Entries taken from a collection
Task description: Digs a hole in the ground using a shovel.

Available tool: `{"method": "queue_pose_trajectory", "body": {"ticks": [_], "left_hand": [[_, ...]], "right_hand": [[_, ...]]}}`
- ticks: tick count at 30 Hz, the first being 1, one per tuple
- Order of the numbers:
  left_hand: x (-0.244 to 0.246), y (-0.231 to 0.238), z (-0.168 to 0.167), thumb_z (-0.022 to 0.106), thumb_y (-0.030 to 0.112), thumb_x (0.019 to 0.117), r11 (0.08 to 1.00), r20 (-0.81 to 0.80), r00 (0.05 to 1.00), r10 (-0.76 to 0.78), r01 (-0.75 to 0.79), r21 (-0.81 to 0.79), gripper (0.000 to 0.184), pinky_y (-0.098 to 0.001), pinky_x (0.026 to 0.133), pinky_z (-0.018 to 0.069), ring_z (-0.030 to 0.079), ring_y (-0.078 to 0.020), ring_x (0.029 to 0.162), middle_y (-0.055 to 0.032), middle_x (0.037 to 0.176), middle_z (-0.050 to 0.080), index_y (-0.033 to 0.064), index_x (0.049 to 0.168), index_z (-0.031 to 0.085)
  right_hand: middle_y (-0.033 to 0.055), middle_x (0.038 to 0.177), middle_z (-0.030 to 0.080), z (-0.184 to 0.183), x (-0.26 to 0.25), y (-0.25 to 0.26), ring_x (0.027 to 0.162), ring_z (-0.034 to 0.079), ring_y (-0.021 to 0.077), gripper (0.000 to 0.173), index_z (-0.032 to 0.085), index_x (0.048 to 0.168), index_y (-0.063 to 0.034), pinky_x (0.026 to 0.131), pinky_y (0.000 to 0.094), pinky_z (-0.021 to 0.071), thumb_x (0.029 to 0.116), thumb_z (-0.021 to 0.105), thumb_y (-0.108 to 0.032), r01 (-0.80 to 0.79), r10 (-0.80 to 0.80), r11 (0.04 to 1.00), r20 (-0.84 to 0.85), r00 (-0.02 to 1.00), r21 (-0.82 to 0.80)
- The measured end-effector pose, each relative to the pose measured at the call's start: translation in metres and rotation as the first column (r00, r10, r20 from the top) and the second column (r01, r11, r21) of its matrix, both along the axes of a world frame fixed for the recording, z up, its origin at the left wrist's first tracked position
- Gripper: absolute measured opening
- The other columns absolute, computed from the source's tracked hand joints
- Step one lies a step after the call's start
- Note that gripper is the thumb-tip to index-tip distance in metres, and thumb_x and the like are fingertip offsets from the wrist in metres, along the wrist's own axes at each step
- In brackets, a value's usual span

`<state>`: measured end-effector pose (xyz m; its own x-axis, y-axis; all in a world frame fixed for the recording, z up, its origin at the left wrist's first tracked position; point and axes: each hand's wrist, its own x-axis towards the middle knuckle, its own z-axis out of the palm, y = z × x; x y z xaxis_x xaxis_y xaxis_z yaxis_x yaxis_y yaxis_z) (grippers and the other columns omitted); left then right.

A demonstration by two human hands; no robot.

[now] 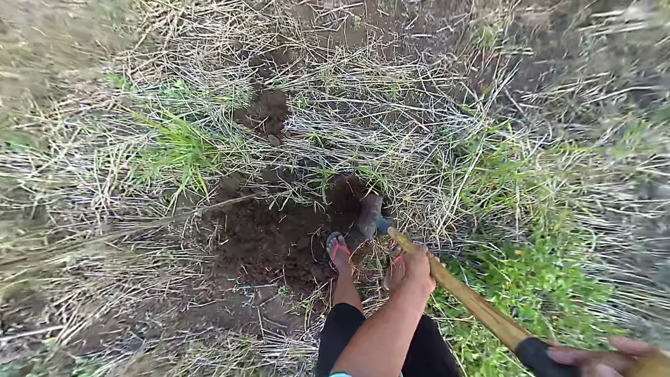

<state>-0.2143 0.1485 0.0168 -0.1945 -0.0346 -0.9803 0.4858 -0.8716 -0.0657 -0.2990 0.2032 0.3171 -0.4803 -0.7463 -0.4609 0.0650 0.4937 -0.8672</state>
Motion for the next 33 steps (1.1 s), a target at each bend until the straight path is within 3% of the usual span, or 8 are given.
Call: {"method": "queue_pose_trajectory", "body": {"ticks": [3, 5, 8, 12, 17, 22, 28, 33], "left_hand": [[0.02, -0.008, 0.015, 0.059, 0.02, 0.1007, 0.995, -0.051, 0.994, -0.092, 0.093, 0.023, 0.027, -0.0397, 0.056, 0.0557, 0.06, -0.022, 0.062, -0.0108, 0.081, 0.058, 0.0041, 0.121, 0.053], [0.037, -0.018, 0.012, 0.059, 0.023, 0.1012, 0.991, -0.076, 0.988, -0.134, 0.135, 0.014, 0.027, -0.0394, 0.056, 0.0558, 0.06, -0.0213, 0.062, -0.01, 0.08, 0.058, 0.0046, 0.121, 0.054], [0.064, -0.034, -0.021, 0.057, 0.024, 0.1019, 0.981, -0.096, 0.976, -0.194, 0.195, 0.01, 0.026, -0.0385, 0.057, 0.0545, 0.059, -0.021, 0.064, -0.0105, 0.081, 0.059, 0.0043, 0.119, 0.055], [0.078, -0.043, -0.064, 0.057, 0.024, 0.1018, 0.944, -0.121, 0.938, -0.325, 0.33, 0.027, 0.026, -0.038, 0.056, 0.0533, 0.058, -0.0207, 0.062, -0.0098, 0.08, 0.059, 0.0057, 0.12, 0.055], [0.06, -0.049, -0.075, 0.061, 0.013, 0.0963, 0.877, -0.065, 0.888, -0.455, 0.46, 0.139, 0.024, -0.0373, 0.053, 0.053, 0.057, -0.0205, 0.059, -0.0102, 0.079, 0.058, 0.0027, 0.117, 0.056], [0.036, -0.034, -0.103, 0.066, 0.022, 0.097, 0.822, 0.017, 0.833, -0.552, 0.542, 0.175, 0.033, -0.0379, 0.053, 0.0537, 0.057, -0.0203, 0.057, -0.0102, 0.08, 0.058, 0.0018, 0.121, 0.056], [0.007, -0.029, -0.105, 0.062, 0.02, 0.1, 0.832, 0.05, 0.839, -0.541, 0.526, 0.179, 0.025, -0.0337, 0.047, 0.0526, 0.055, -0.0175, 0.05, -0.0077, 0.071, 0.055, 0.0013, 0.115, 0.055], [-0.017, -0.01, -0.115, 0.061, 0.021, 0.1007, 0.831, 0.105, 0.831, -0.546, 0.522, 0.193, 0.024, -0.0367, 0.045, 0.0526, 0.054, -0.0192, 0.047, -0.0075, 0.066, 0.054, 0.0011, 0.112, 0.054]], "right_hand": [[0.0081, 0.096, 0.072, -0.027, 0.053, -0.025, 0.088, 0.074, 0.0256, 0.038, 0.046, 0.133, -0.0014, 0.085, 0.0473, 0.0631, 0.0971, 0.058, 0.003, 0.144, -0.144, 0.99, 0.039, 0.989, 0.014], [0.0107, 0.106, 0.069, -0.05, 0.08, -0.045, 0.087, 0.072, 0.0246, 0.054, 0.034, 0.145, 0.0024, 0.08, 0.0436, 0.0639, 0.0968, 0.057, 0.004, 0.187, -0.186, 0.982, -0.037, 0.982, 0.031], [0.0139, 0.12, 0.068, -0.091, 0.116, -0.064, 0.09, 0.073, 0.0239, 0.065, 0.027, 0.152, 0.0026, 0.08, 0.0413, 0.0635, 0.096, 0.06, -0.002, 0.227, -0.217, 0.971, -0.134, 0.967, 0.067], [0.016, 0.123, 0.068, -0.132, 0.135, -0.058, 0.088, 0.074, 0.024, 0.066, 0.025, 0.151, 0.0056, 0.078, 0.0394, 0.0649, 0.0961, 0.059, -0.006, 0.227, -0.216, 0.973, -0.21, 0.953, 0.029], [0.0149, 0.126, 0.068, -0.14, 0.121, -0.033, 0.094, 0.075, 0.0231, 0.063, 0.023, 0.148, 0.0089, 0.085, 0.0401, 0.0646, 0.0974, 0.057, -0.009, 0.164, -0.163, 0.986, -0.257, 0.952, -0.016], [0.0136, 0.127, 0.068, -0.153, 0.099, -0.015, 0.1, 0.074, 0.0251, 0.059, 0.027, 0.147, 0.0056, 0.09, 0.0421, 0.0633, 0.0984, 0.057, -0.012, 0.158, -0.157, 0.987, -0.255, 0.954, -0.018], [0.0111, 0.125, 0.07, -0.166, 0.059, 0.002, 0.104, 0.073, 0.0265, 0.057, 0.032, 0.146, -0.0012, 0.093, 0.0435, 0.0623, 0.0968, 0.058, -0.014, 0.177, -0.175, 0.984, -0.214, 0.961, -0.012], [0.0088, 0.125, 0.071, -0.18, 0.024, 0.033, 0.108, 0.072, 0.0283, 0.053, 0.038, 0.145, -0.0096, 0.095, 0.0458, 0.0611, 0.0974, 0.059, -0.016, 0.166, -0.167, 0.986, -0.178, 0.97, -0.025]]}}
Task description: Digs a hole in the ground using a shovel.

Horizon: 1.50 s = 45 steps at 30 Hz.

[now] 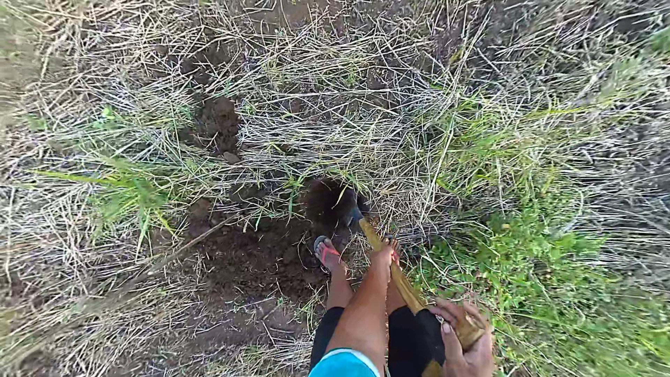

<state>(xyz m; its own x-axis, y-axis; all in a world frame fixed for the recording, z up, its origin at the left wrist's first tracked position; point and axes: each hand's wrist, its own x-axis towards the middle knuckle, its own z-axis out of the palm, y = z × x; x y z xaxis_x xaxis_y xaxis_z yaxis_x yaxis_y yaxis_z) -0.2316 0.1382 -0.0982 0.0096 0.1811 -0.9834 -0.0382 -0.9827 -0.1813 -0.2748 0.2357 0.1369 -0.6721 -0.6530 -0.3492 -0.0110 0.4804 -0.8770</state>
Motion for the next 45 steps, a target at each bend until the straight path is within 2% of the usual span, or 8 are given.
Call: {"method": "queue_pose_trajectory", "body": {"ticks": [10, 18, 21, 25, 29, 36, 40, 45], "left_hand": [[-0.068, 0.061, -0.037, 0.06, 0.015, 0.0995, 0.998, 0.119, 0.993, -0.026, 0.033, -0.061, 0.022, -0.0398, 0.044, 0.0543, 0.057, -0.0221, 0.047, -0.0101, 0.068, 0.055, -0.0009, 0.114, 0.053], [-0.177, 0.095, -0.102, 0.063, 0.02, 0.1003, 0.973, 0.214, 0.976, 0.031, 0.02, -0.23, 0.034, -0.0444, 0.056, 0.0581, 0.063, -0.0269, 0.062, -0.0192, 0.087, 0.064, -0.0028, 0.125, 0.055], [-0.209, 0.098, -0.116, 0.068, 0.017, 0.0981, 0.961, 0.33, 0.943, -0.039, 0.127, -0.248, 0.039, -0.0486, 0.062, 0.0608, 0.067, -0.0326, 0.073, -0.0249, 0.1, 0.064, -0.0055, 0.127, 0.055], [-0.221, 0.111, -0.135, 0.063, 0.04, 0.1015, 0.861, 0.352, 0.852, -0.388, 0.471, -0.19, 0.051, -0.0535, 0.085, 0.0571, 0.066, -0.0365, 0.102, -0.026, 0.115, 0.065, -0.0035, 0.129, 0.059], [-0.227, 0.113, -0.168, 0.074, 0.03, 0.0932, 0.983, 0.222, 0.975, -0.019, 0.058, -0.172, 0.068, -0.056, 0.086, 0.0594, 0.062, -0.0395, 0.115, -0.0273, 0.133, 0.056, -0.0014, 0.145, 0.045], [-0.106, 0.114, -0.207, 0.059, 0.022, 0.1006, 0.929, 0.014, 0.961, 0.277, -0.264, -0.26, 0.027, -0.0412, 0.062, 0.0576, 0.063, -0.0233, 0.065, -0.0118, 0.083, 0.063, 0.003, 0.119, 0.054], [-0.086, 0.12, -0.172, 0.055, 0.014, 0.1025, 0.91, 0.017, 0.964, 0.264, -0.244, -0.335, 0.018, -0.0386, 0.059, 0.0576, 0.061, -0.0219, 0.061, -0.0124, 0.077, 0.06, -0.0001, 0.114, 0.053], [-0.056, 0.135, -0.004, 0.054, 0.011, 0.1024, 0.849, 0.027, 0.914, 0.404, -0.364, -0.382, 0.017, -0.0417, 0.062, 0.0605, 0.066, -0.0246, 0.064, -0.0143, 0.079, 0.063, -0.002, 0.114, 0.054]], "right_hand": [[0.012, 0.125, 0.071, -0.045, -0.094, 0.088, 0.11, 0.071, 0.033, 0.051, 0.037, 0.148, -0.0113, 0.097, 0.0499, 0.0597, 0.1001, 0.055, -0.019, 0.055, -0.06, 0.997, 0.103, 0.993, 0.052], [0.0147, 0.112, 0.073, -0.147, -0.255, 0.124, 0.094, 0.075, 0.0276, 0.047, 0.045, 0.136, 0.0077, 0.085, 0.0473, 0.0645, 0.0962, 0.053, -0.016, 0.146, -0.154, 0.933, -0.003, 0.988, 0.33], [0.0127, 0.107, 0.074, -0.192, -0.303, 0.143, 0.09, 0.075, 0.0278, 0.043, 0.049, 0.131, 0.0049, 0.082, 0.0481, 0.0649, 0.0983, 0.052, -0.022, 0.147, -0.166, 0.933, 0.031, 0.986, 0.328], [0.0101, 0.095, 0.074, -0.233, -0.345, 0.157, 0.083, 0.075, 0.0233, 0.035, 0.057, 0.121, 0.0027, 0.08, 0.0451, 0.0645, 0.0977, 0.054, -0.023, 0.178, -0.192, 0.904, -0.005, 0.981, 0.388], [0.0095, 0.092, 0.072, -0.259, -0.373, 0.145, 0.078, 0.07, 0.0189, 0.032, 0.066, 0.114, -0.0013, 0.075, 0.0444, 0.0602, 0.0938, 0.063, -0.026, 0.259, -0.233, 0.804, -0.117, 0.965, 0.535], [0.0074, 0.094, 0.068, -0.187, -0.245, 0.181, 0.076, 0.07, 0.0166, 0.045, 0.054, 0.124, 0.0053, 0.07, 0.0398, 0.0635, 0.088, 0.066, -0.018, 0.289, -0.25, 0.872, -0.146, 0.957, 0.394], [0.0023, 0.092, 0.069, -0.148, -0.213, 0.194, 0.076, 0.07, 0.0093, 0.04, 0.055, 0.118, 0.0059, 0.073, 0.0333, 0.0636, 0.0851, 0.066, -0.013, 0.255, -0.189, 0.911, -0.219, 0.957, 0.325], [-0.0053, 0.081, 0.073, -0.069, -0.261, 0.232, 0.072, 0.073, 0.0138, 0.02, 0.06, 0.112, -0.0115, 0.072, 0.0381, 0.0641, 0.0921, 0.056, -0.01, 0.17, -0.186, 0.965, 0.062, 0.981, 0.201]]}}
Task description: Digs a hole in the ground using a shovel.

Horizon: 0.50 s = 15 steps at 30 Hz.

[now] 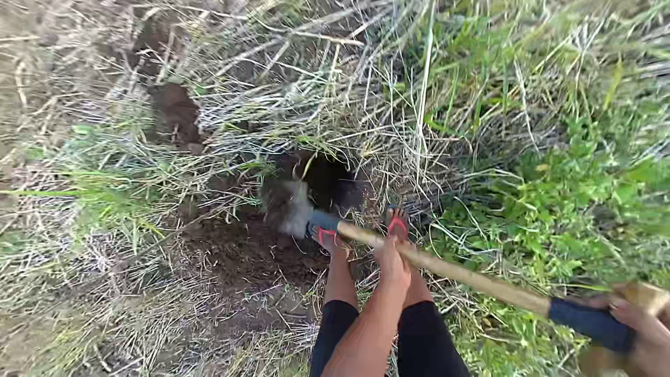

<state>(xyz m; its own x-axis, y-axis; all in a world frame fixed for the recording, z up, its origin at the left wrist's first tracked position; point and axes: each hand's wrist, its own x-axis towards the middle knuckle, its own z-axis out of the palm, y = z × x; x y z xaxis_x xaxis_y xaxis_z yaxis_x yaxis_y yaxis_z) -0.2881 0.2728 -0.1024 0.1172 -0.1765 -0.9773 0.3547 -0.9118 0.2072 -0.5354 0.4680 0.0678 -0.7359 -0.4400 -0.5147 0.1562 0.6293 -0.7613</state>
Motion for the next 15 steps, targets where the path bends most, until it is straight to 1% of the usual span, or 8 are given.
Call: {"method": "queue_pose_trajectory", "body": {"ticks": [2, 5, 6, 8, 10, 12, 14, 15], "left_hand": [[0.031, -0.001, 0.064, 0.052, 0.01, 0.1013, 0.996, 0.084, 0.993, 0.087, -0.086, -0.011, 0.011, -0.0409, 0.058, 0.0603, 0.065, -0.0236, 0.059, -0.0113, 0.072, 0.062, 0.0, 0.104, 0.054], [0.058, -0.023, 0.106, 0.051, 0.01, 0.1022, 0.994, 0.11, 0.988, 0.106, -0.106, -0.013, 0.01, -0.0384, 0.054, 0.059, 0.063, -0.0221, 0.056, -0.0101, 0.071, 0.059, 0.001, 0.106, 0.052], [0.06, -0.032, 0.11, 0.053, 0.01, 0.102, 0.996, 0.094, 0.991, 0.091, -0.092, 0.001, 0.012, -0.0379, 0.053, 0.0582, 0.062, -0.0219, 0.056, -0.0109, 0.071, 0.059, 0.0003, 0.109, 0.051], [0.057, -0.048, 0.112, 0.058, 0.01, 0.1, 0.999, 0.042, 0.998, 0.037, -0.039, 0.027, 0.021, -0.038, 0.055, 0.0573, 0.063, -0.022, 0.059, -0.013, 0.076, 0.061, -0.0002, 0.117, 0.052], [0.05, -0.058, 0.111, 0.062, 0.012, 0.0986, 0.998, -0.016, 0.999, -0.035, 0.035, 0.057, 0.028, -0.0392, 0.059, 0.0557, 0.062, -0.0223, 0.066, -0.0141, 0.083, 0.063, -0.0006, 0.123, 0.054], [0.044, -0.065, 0.099, 0.064, 0.016, 0.0988, 0.995, -0.072, 0.994, -0.08, 0.084, 0.061, 0.03, -0.0402, 0.065, 0.0554, 0.063, -0.0224, 0.075, -0.0146, 0.092, 0.064, 0.0004, 0.123, 0.058], [0.044, -0.066, 0.081, 0.065, 0.019, 0.0986, 0.993, -0.139, 0.985, -0.101, 0.109, 0.054, 0.036, -0.0449, 0.078, 0.0583, 0.067, -0.0259, 0.094, -0.0172, 0.109, 0.068, 0.0014, 0.129, 0.059], [0.044, -0.068, 0.074, 0.066, 0.021, 0.0985, 0.991, -0.162, 0.981, -0.109, 0.12, 0.06, 0.037, -0.0466, 0.08, 0.0579, 0.067, -0.0273, 0.097, -0.018, 0.113, 0.067, 0.0015, 0.13, 0.059]], "right_hand": [[-0.0046, 0.084, 0.074, 0.038, 0.01, -0.006, 0.076, 0.073, 0.016, 0.023, 0.06, 0.113, -0.0153, 0.077, 0.0421, 0.0629, 0.0918, 0.056, -0.009, -0.025, 0.036, 0.996, 0.141, 0.989, -0.081], [-0.0002, 0.088, 0.073, 0.097, 0.041, -0.044, 0.082, 0.073, 0.0222, 0.025, 0.059, 0.115, -0.0138, 0.084, 0.05, 0.0615, 0.091, 0.057, -0.005, -0.027, 0.067, 0.984, 0.225, 0.972, -0.174], [0.0015, 0.091, 0.074, 0.118, 0.053, -0.061, 0.087, 0.074, 0.0243, 0.028, 0.058, 0.118, -0.0123, 0.088, 0.0524, 0.0604, 0.0915, 0.056, -0.005, -0.02, 0.069, 0.981, 0.249, 0.966, -0.193], [0.0061, 0.102, 0.074, 0.157, 0.075, -0.097, 0.095, 0.073, 0.0287, 0.04, 0.052, 0.132, -0.0094, 0.093, 0.0556, 0.058, 0.0929, 0.054, -0.004, 0.016, 0.055, 0.975, 0.308, 0.95, -0.222], [0.0068, 0.107, 0.073, 0.19, 0.101, -0.132, 0.095, 0.074, 0.0297, 0.049, 0.043, 0.144, -0.0094, 0.093, 0.0555, 0.0589, 0.0954, 0.052, -0.006, 0.064, 0.014, 0.974, 0.335, 0.942, -0.219], [0.0063, 0.107, 0.073, 0.206, 0.128, -0.166, 0.09, 0.074, 0.0285, 0.047, 0.039, 0.145, -0.0103, 0.09, 0.0555, 0.0603, 0.0997, 0.051, -0.008, 0.129, -0.05, 0.965, 0.324, 0.945, -0.227], [0.0066, 0.111, 0.071, 0.208, 0.155, -0.2, 0.088, 0.074, 0.0266, 0.044, 0.035, 0.147, -0.0098, 0.086, 0.053, 0.0621, 0.1054, 0.048, -0.012, 0.173, -0.109, 0.962, 0.286, 0.952, -0.209], [0.007, 0.113, 0.071, 0.205, 0.168, -0.215, 0.087, 0.074, 0.0266, 0.042, 0.033, 0.147, -0.01, 0.085, 0.0521, 0.0627, 0.1072, 0.046, -0.014, 0.193, -0.136, 0.961, 0.269, 0.954, -0.198]]}}
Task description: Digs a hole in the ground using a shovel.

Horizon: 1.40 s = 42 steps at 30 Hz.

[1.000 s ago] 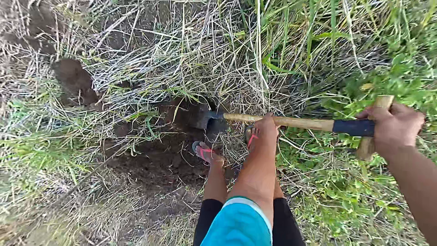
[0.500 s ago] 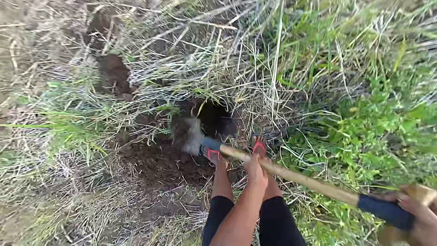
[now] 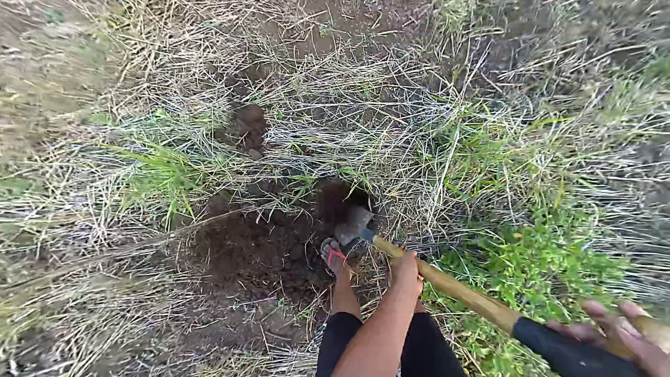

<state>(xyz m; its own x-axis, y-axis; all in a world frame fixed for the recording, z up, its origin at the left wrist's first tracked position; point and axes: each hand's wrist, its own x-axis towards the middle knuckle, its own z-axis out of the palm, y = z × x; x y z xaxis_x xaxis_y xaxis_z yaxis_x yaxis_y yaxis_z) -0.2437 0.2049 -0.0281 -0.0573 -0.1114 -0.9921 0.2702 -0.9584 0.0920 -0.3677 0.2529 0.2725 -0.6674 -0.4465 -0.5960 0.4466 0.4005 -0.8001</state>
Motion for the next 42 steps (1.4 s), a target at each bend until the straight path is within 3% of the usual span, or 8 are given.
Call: {"method": "queue_pose_trajectory", "body": {"ticks": [8, 12, 20, 23, 28, 32, 38, 42], "left_hand": [[0.035, -0.051, -0.045, 0.06, 0.015, 0.0993, 0.989, -0.049, 0.999, 0.001, 0.006, 0.148, 0.034, -0.0443, 0.063, 0.0559, 0.063, -0.0267, 0.075, -0.0179, 0.096, 0.064, 0.0007, 0.129, 0.053], [0.041, -0.063, -0.079, 0.062, 0.014, 0.0973, 0.962, -0.012, 0.992, -0.129, 0.128, 0.242, 0.029, -0.0402, 0.058, 0.054, 0.059, -0.0229, 0.065, -0.0143, 0.088, 0.061, 0.0008, 0.123, 0.056], [-0.017, 0.012, -0.126, 0.062, 0.022, 0.1008, 0.953, 0.154, 0.959, -0.237, 0.198, 0.229, 0.039, -0.0436, 0.053, 0.0554, 0.06, -0.0254, 0.058, -0.0163, 0.081, 0.06, -0.0023, 0.128, 0.052], [-0.034, 0.046, -0.143, 0.063, 0.02, 0.0995, 0.953, 0.199, 0.948, -0.248, 0.202, 0.226, 0.03, -0.0428, 0.05, 0.0541, 0.058, -0.0245, 0.056, -0.0137, 0.076, 0.059, -0.0022, 0.118, 0.056], [-0.074, 0.098, -0.197, 0.062, 0.025, 0.101, 0.942, 0.287, 0.903, -0.318, 0.269, 0.2, 0.032, -0.045, 0.05, 0.0563, 0.062, -0.0267, 0.056, -0.0157, 0.077, 0.061, -0.0018, 0.117, 0.057], [-0.096, 0.126, -0.235, 0.061, 0.036, 0.1032, 0.93, 0.322, 0.874, -0.365, 0.328, 0.163, 0.038, -0.0474, 0.054, 0.0597, 0.066, -0.0283, 0.06, -0.0169, 0.08, 0.066, -0.0006, 0.116, 0.061], [-0.089, 0.147, -0.292, 0.063, 0.017, 0.0994, 0.958, 0.167, 0.952, -0.257, 0.228, 0.175, 0.032, -0.0459, 0.063, 0.0574, 0.063, -0.0273, 0.071, -0.018, 0.09, 0.064, -0.0007, 0.125, 0.056], [-0.062, 0.112, -0.287, 0.061, 0.016, 0.1023, 0.963, 0.218, 0.945, -0.243, 0.207, 0.173, 0.033, -0.0447, 0.067, 0.059, 0.066, -0.0276, 0.074, -0.0197, 0.094, 0.066, -0.0034, 0.128, 0.054]], "right_hand": [[0.0104, 0.122, 0.066, -0.103, 0.079, -0.068, 0.087, 0.073, 0.0239, 0.052, 0.03, 0.152, -0.0137, 0.068, 0.043, 0.0636, 0.1059, 0.053, -0.015, 0.243, -0.22, 0.945, -0.127, 0.967, 0.219], [0.0128, 0.136, 0.063, -0.144, 0.09, -0.041, 0.103, 0.072, 0.0265, 0.06, 0.019, 0.16, -0.0147, 0.078, 0.0436, 0.0633, 0.1063, 0.048, -0.016, 0.291, -0.247, 0.922, -0.193, 0.95, 0.256], [0.0146, 0.139, 0.061, -0.184, 0.026, 0.061, 0.112, 0.069, 0.0234, 0.062, 0.017, 0.159, -0.0045, 0.087, 0.0413, 0.0609, 0.1031, 0.043, -0.013, 0.211, -0.115, 0.905, -0.268, 0.957, 0.368], [0.0159, 0.137, 0.062, -0.206, 0.003, 0.109, 0.113, 0.069, 0.0239, 0.064, 0.016, 0.158, -0.0016, 0.091, 0.043, 0.0604, 0.102, 0.042, -0.016, 0.18, -0.086, 0.897, -0.242, 0.966, 0.403], [0.0164, 0.118, 0.071, -0.269, -0.053, 0.175, 0.099, 0.074, 0.0255, 0.052, 0.032, 0.147, 0.0064, 0.089, 0.0442, 0.0624, 0.1029, 0.042, -0.02, 0.183, -0.075, 0.875, -0.249, 0.966, 0.448], [0.0023, 0.079, 0.07, -0.324, -0.09, 0.22, 0.069, 0.072, 0.0183, 0.028, 0.051, 0.119, -0.0006, 0.068, 0.0405, 0.0644, 0.1001, 0.043, -0.019, 0.199, -0.078, 0.851, -0.257, 0.963, 0.487], [0.0095, 0.089, 0.065, -0.399, -0.111, 0.292, 0.075, 0.066, 0.0131, 0.05, 0.049, 0.129, 0.0091, 0.075, 0.0377, 0.0594, 0.0985, 0.048, -0.03, 0.096, 0.103, 0.744, -0.255, 0.961, 0.661], [0.0125, 0.101, 0.066, -0.371, -0.094, 0.263, 0.086, 0.067, 0.0181, 0.049, 0.053, 0.129, 0.0044, 0.081, 0.0416, 0.059, 0.0893, 0.068, -0.019, 0.168, -0.034, 0.692, -0.2, 0.979, 0.702]]}}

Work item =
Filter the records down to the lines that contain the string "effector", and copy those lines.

Response to this task =
- The measured end-effector pose, each relative to the pose measured at the call's start: translation in metres and rotation as the first column (r00, r10, r20 from the top) and the second column (r01, r11, r21) of its matrix, both along the axes of a world frame fixed for the recording, z up, its origin at the left wrist's first tracked position
`<state>`: measured end-effector pose (xyz m; its own x-axis, y-axis; all in a world frame fixed for the recording, z up, its origin at the left wrist's first tracked position; point and axes: each hand's wrist, its own x-axis towards the middle knuckle, its own z-axis out of the palm, y = z × x; x y z xaxis_x xaxis_y xaxis_z yaxis_x yaxis_y yaxis_z) (grippers and the other columns omitted); left then right.

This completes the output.